Às vezes

As indefinições fazem parte de nós desde quando nos entendemos por gente.

Vamos por ali? Tomamos o caminho certo. Ou seria melhor retrocedermos?

Muitas vezes escolhemos o caminho errado. Feliz daquele que descobre a tempo e volta no tempo. E, uma vez descoberto o logro, volta atrás. E conserta o ledo equivoco.

Errar é humano. Dizem que reconhecer o engano é obra de Deus. Mas quem disse que a gente, vis mortais, na maior parte das vezes pensa melhor, e conclui que tudo aquilo deveria ser feito de outra maneira. Com mais submissão. Desprendimento. E até mesmo nos desculparmos com aquela pessoa a qual sem querer ofendemos num momento de raiva. Com palavras ásperas. Rudes. Quando em verdade deveríamos tratar a todos com a mesma cordialidade costumeira. Evitando dizer asneiras. Impropriedades que podem machucar a sensibilidade dos demais.

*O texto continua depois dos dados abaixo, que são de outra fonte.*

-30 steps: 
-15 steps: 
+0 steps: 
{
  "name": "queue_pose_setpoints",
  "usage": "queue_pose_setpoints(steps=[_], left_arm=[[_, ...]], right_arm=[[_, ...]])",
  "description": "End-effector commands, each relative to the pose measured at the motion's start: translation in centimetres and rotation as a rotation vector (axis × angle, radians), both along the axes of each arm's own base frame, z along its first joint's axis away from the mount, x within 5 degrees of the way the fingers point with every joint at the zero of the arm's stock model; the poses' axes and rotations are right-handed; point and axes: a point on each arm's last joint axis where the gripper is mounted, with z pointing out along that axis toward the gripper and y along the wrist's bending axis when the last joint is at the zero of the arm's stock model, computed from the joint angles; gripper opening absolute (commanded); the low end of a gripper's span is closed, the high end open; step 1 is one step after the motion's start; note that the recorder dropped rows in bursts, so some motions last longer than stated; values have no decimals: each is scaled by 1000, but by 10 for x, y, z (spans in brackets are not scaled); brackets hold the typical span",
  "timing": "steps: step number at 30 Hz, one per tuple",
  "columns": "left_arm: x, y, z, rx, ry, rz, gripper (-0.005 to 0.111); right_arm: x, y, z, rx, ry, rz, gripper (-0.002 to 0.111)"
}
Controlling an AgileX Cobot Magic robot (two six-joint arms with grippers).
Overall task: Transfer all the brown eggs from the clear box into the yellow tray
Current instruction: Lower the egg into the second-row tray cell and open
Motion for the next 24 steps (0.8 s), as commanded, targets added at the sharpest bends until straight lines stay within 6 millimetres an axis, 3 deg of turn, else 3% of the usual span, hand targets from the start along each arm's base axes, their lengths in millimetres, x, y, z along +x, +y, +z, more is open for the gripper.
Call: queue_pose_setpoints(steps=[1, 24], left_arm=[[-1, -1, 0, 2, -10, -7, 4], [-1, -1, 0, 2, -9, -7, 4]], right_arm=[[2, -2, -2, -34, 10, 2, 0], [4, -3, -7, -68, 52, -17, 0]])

Conheço uma pessoinha maravilhosa.

Pedro nasceu na roça. Dali não saia a não ser quando tinha de ir à cidade a fim de comprar mantimentos.

Tinha pelos animais verdadeira adoração. Considerava as vacas suas amigas de verdade. Aos cães dedicava verdadeira adoração.  Embora não se fizesse entender pelas galinhas, que se expressavam cacarejando, com elas conversava para descobrir onde estaria o ninho. E elas respondiam batendo asas. Nunca vi Pedro insatisfeito com a vida que levava.

Ele renegava mentiras. Era verdadeiro em sua intimidade singela.

Naqueles tempos Pedro contava com apenas vinte anos. Era um moço dedicado ao próximo. E nunca o vi contando mentiras.

Acontece, naquela rocinha perdida onde a vista descansa, morava um vizinho espertalhão.

Tiãozinho da Efigênia, uma mulher desprovida de formosura, vivia a troçar dos outros. Por não ter o que fazer vivia a pilheriar com a desventura alheia. Embora fosse ele o mais desventurado de todos.

Num sábado, dia quente, céu azul, ambos se encontraram.

As vacas de Pedro, por não terem o que comer, arrombavam cercas. E iam parar no pasto do vizinho.

Tiãozinho, preguiçoso que sempre foi, nunca havia remendado cercas divisórias. E dizia que tal incumbência era devida ao vizinho de pasto.

Foi neste dia de sol de fazer brilhar os olhos que os dois se encontraram.

Foi exatamente do lado da roça do desinfeliz Tiãozinho.

Pedro, com um rolo de arame farpado nos ombros, subia o morro.  Tiãozinho, com aquele olhar de mofa, olhava pra cima sem se atrever sequer a ajudar no serviço.

Foi quando Pedro disse, com a sua vozinha mansa: “a cerca é do seu lado. Pelo menos me ajude a refazê-la”.

Já o preguiçoso Tiãozinho retrucou com sua voz esganiçada: “as suas vacas é que invadem a minha propriedade. Ontem mesmo vi a Braúna do lado de cá. A danada estava com a boca cheia de cana. Ruminando de bucho cheio. Dizendo besteiras aos meus ouvidos. E não entendi bulhufas do que ela dizia”.

Pedro, sem entender patavinas da prosa ruim do mentiroso vizinho, acabou remendando a cerca sozinho.

Uma vez em casa foi perguntar a vaca Braúna o que havia acontecido.

Ela negou a ocorrência.

No outro dia mais uma vez os dois se encontram. Fazia um calor dos infernos. Era dia de sol a pino.

Foi Pedro quem começou a conversa: “viu! Perguntei a minha vaca Braúna se ela em verdade havia arrombado a cerca. E ela me jurou, de cascos juntos, que nunca passou ao seu lado. E vaca não mente. Eu acredito mais nela que em você”.

Com o seu sorriso habitual, sempre troçando da gente, Tiãozinho respondeu: “às vezes”.